The figures appear to validate concerns raised by creative industry professionals about the UK government's education reforms, which many believe are discouraging young people from studying creative subjects.

Two years ago industrial designers Edward Barber and Jay Osgerby said the government is "scared by creativity", while last year designer Michael Marriott described the British education system as "f*cked".

In 2015 London Design Festival founder John Sorrell previously spoke out against the push for the EBacc to replace existing GCSEs with five compulsory subjects: English, maths, science, geography or history, and languages. The EBacc system is now being phased into schools.

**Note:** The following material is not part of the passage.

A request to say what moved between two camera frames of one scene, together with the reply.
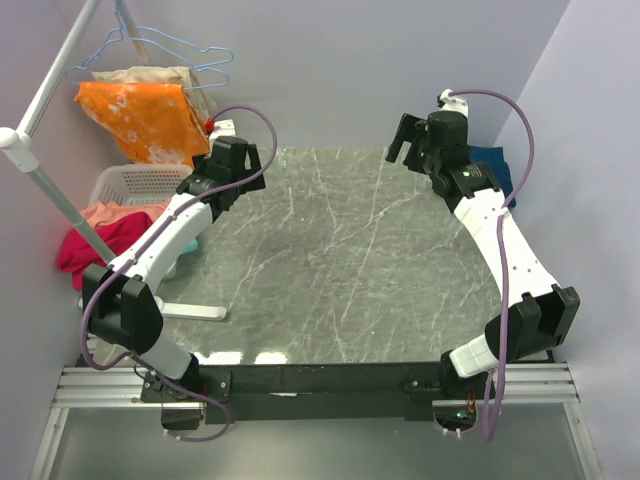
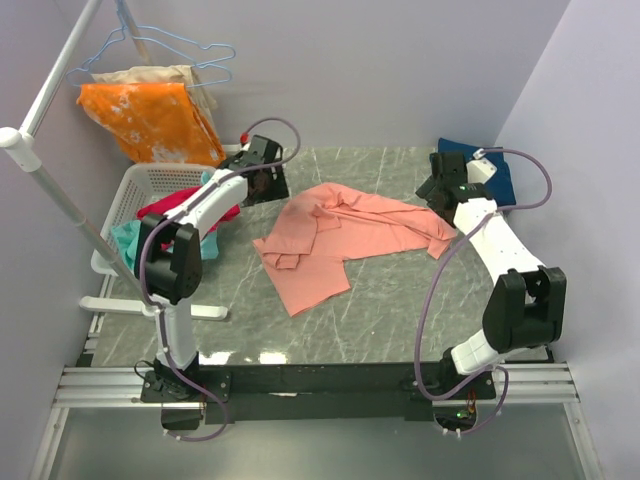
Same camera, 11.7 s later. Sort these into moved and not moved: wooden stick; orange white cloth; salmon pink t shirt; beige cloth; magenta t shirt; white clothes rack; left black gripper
Moved: salmon pink t shirt; magenta t shirt; left black gripper
Not moved: wooden stick; beige cloth; orange white cloth; white clothes rack

Last year's GCSE results showed the number of pupils that sat exams in design and technology (D&T) fell 10 per cent from 204,788 in 2015 to 185,279 in 2016.

The number of students sitting GCSE-level exams in art and design subjects also dropped by six per cent, from 194,637 to 183,085.

"Arts subjects are being marginalised as schools focus on EBacc and STEM [science, technology, English and maths] subjects," Sorrell said. "If we lose kids at 14 because they're choosing not to do a GCSE in design technology or art and design, what are we going to do about it? If we lose them at 14, we lose them forever."

Although the drop in this particular area is the worst in four years, it is in line with the overall decrease in university applications this year, which has seen four per cent (around 25,000) fewer people apply.

Image courtesy of Freestock.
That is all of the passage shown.